## Try it
In the listing below, find the line with "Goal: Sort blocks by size" and the line with "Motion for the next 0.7", then return them and every line between them exactly, minus the pictures.

## Data for this exercise
Start of Block

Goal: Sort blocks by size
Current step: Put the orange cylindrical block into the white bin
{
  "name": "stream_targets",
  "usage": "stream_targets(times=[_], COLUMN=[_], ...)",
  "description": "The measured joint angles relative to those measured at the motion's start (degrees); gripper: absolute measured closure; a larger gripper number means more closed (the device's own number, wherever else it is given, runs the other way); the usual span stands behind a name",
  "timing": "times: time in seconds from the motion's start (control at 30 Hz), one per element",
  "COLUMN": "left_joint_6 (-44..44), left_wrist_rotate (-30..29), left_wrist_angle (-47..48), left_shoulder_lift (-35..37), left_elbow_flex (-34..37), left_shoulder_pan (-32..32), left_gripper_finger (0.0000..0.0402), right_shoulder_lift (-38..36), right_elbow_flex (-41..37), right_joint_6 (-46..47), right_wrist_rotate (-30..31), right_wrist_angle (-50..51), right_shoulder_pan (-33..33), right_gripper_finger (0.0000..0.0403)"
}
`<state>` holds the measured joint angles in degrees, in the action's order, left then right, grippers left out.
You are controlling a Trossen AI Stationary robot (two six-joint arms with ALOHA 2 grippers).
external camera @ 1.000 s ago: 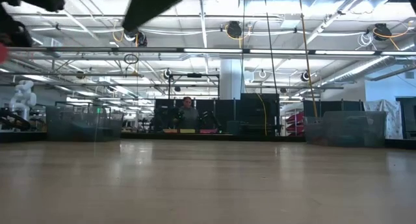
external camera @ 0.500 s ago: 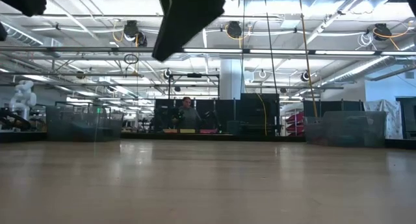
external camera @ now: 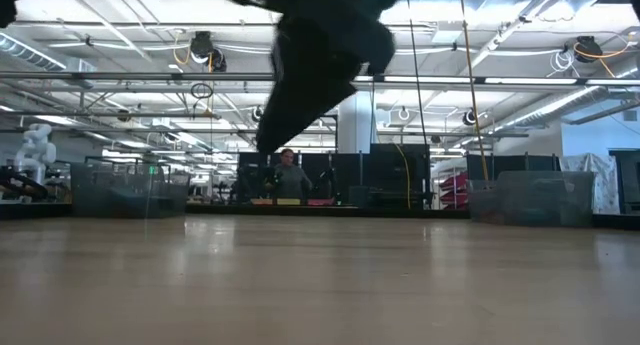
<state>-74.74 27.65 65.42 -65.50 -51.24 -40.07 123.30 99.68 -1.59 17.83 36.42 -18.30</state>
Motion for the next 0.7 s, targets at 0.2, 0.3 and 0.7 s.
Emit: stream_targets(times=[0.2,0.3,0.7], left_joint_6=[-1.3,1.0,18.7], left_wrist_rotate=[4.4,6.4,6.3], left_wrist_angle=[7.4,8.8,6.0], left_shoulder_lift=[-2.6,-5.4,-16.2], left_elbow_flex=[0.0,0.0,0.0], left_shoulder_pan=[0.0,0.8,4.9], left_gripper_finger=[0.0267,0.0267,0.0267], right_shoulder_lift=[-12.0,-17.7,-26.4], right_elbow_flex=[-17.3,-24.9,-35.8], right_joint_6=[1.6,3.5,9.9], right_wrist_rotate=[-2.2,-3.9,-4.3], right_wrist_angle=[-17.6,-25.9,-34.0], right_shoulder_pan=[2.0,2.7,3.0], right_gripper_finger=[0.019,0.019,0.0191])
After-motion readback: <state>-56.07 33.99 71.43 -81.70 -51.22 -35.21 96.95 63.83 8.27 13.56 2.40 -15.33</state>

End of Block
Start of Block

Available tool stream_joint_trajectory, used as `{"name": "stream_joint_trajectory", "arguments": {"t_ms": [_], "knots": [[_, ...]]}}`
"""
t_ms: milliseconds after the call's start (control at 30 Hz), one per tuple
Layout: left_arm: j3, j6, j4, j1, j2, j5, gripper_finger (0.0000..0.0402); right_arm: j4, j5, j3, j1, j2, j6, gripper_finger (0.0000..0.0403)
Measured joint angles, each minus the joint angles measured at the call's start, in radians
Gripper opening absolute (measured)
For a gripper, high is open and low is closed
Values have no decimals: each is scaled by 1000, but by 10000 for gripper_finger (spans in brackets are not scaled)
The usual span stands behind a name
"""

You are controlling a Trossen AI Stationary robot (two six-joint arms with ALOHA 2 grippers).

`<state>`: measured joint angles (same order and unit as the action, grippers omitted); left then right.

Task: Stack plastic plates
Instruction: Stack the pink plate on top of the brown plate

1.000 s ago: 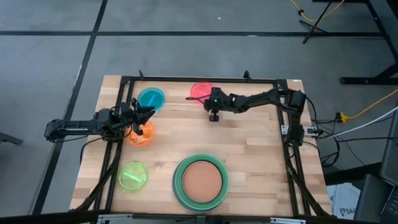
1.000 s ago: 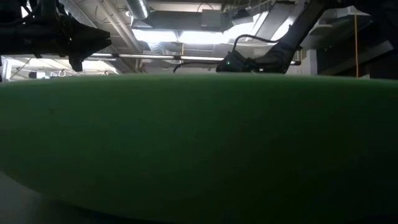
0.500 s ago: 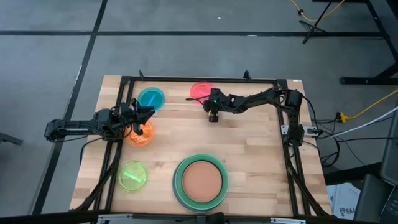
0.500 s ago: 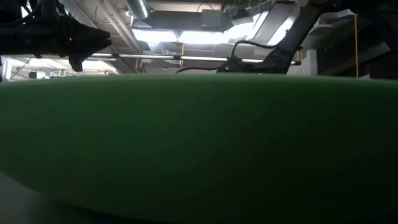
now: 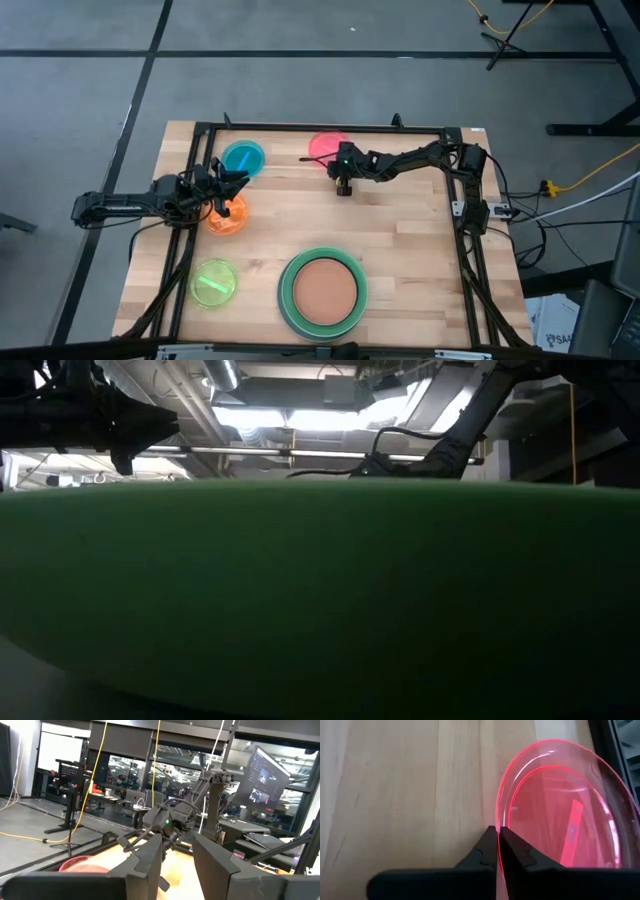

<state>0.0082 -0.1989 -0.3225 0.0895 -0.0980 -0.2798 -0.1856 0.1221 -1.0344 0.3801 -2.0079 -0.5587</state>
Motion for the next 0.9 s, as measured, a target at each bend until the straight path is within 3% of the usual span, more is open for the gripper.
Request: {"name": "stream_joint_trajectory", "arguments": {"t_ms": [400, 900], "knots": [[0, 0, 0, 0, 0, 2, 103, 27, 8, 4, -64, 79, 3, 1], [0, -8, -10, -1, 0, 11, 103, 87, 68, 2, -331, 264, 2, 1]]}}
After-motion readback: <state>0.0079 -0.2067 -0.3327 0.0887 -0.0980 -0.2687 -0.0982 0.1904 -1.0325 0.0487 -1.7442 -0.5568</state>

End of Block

## Exercise answer
Goal: Sort blocks by size
Current step: Put the orange cylindrical block into the white bin
{
  "name": "stream_targets",
  "usage": "stream_targets(times=[_], COLUMN=[_], ...)",
  "description": "The measured joint angles relative to those measured at the motion's start (degrees); gripper: absolute measured closure; a larger gripper number means more closed (the device's own number, wherever else it is given, runs the other way); the usual span stands behind a name",
  "timing": "times: time in seconds from the motion's start (control at 30 Hz), one per element",
  "COLUMN": "left_joint_6 (-44..44), left_wrist_rotate (-30..29), left_wrist_angle (-47..48), left_shoulder_lift (-35..37), left_elbow_flex (-34..37), left_shoulder_pan (-32..32), left_gripper_finger (0.0000..0.0402), right_shoulder_lift (-38..36), right_elbow_flex (-41..37), right_joint_6 (-46..47), right_wrist_rotate (-30..31), right_wrist_angle (-50..51), right_shoulder_pan (-33..33), right_gripper_finger (0.0000..0.0403)"
}
`<state>` holds the measured joint angles in degrees, in the action's order, left then right, grippers left out.
You are controlling a Trossen AI Stationary robot (two six-joint arms with ALOHA 2 grippers).
external camera @ 1.000 s ago: 
external camera @ 0.500 s ago: 
external camera @ now: 
<state>-74.74 27.65 65.42 -65.50 -51.24 -40.07 123.30 99.68 -1.59 17.83 36.42 -18.30</state>
Motion for the next 0.7 s, targets at 0.2, 0.3 and 0.7 s.

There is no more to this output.